THE SPIRIT RETURNED
TO THE GOD WHO GAVE IT

CAPTAIN REGINALD GEORGE STRACEY

SCOTS GUARDS

1ST JANUARY 1915 AGE 33

BURIED: BAILLEUL ROAD EAST CEMETERY, ST LAURENT-BLANGY, FRANCE


Or ever the silver cord be loosed, or the golden bowl be broken, or the pitcher be broken at the fountain, or the wheel broken at the cistern,
Then shall the dust return to the earth as it was: and the spirit shall return unto God who gave it.
The Book of Ecclesiastes, 12:6 & 7


At the very moment of death, when the silver cord is loosed, the body returns to the dust from which it came and the spirit returns to God who made it.
Captain Stracey was a regular army officer educated at Eton and Sandhurst.

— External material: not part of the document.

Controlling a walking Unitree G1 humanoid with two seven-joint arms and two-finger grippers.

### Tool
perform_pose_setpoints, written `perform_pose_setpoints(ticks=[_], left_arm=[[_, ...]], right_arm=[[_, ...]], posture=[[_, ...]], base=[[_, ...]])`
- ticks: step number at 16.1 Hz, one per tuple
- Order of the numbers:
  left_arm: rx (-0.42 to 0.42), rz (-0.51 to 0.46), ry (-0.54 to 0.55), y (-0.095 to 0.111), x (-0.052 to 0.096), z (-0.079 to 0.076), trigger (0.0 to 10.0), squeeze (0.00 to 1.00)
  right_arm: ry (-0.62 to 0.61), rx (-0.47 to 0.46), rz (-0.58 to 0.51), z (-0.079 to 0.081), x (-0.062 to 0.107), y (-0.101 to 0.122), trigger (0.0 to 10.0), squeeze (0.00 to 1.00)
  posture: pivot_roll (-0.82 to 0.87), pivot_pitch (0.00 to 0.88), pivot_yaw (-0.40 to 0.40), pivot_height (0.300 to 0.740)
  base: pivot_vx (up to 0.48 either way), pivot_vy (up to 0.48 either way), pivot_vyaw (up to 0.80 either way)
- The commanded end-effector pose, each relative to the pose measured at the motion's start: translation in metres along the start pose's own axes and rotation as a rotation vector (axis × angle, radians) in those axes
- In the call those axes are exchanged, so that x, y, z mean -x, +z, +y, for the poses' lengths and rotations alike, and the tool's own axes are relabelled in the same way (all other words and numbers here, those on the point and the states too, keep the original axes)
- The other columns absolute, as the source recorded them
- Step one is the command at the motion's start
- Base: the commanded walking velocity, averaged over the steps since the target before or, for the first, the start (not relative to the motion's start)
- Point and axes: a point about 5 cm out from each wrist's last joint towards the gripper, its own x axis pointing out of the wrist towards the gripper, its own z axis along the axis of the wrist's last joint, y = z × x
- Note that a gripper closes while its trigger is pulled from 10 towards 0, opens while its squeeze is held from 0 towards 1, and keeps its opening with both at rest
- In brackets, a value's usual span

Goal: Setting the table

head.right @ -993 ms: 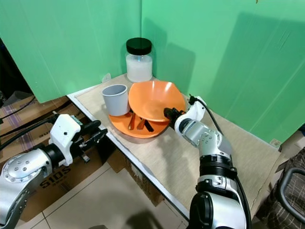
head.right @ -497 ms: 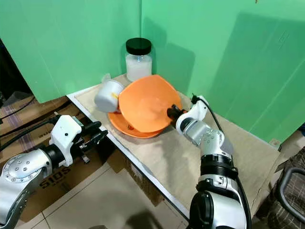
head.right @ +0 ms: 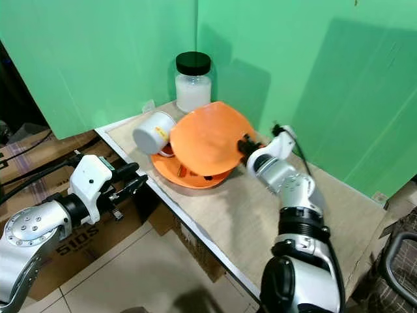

He served with the 1st Battalion the Scots Guards, embarking with them for France with the Expeditionary Force on 13 August 1914. He was killed in an attack at Cuinchy La Bassee when the Scots Guards were ordered to attack the German positions to the south of the La Bassee Canal.
Reginald Stracey's family came from Norfolk. He is commemorated on the war memorial in Rackheath, where Sir Edward Paulet lived at Rackheath Park, and in both St Mary with St Margaret and St Cuthbert's in Sprowston where his father, the Lord of the Manor, had lived at Sprowston Lodge.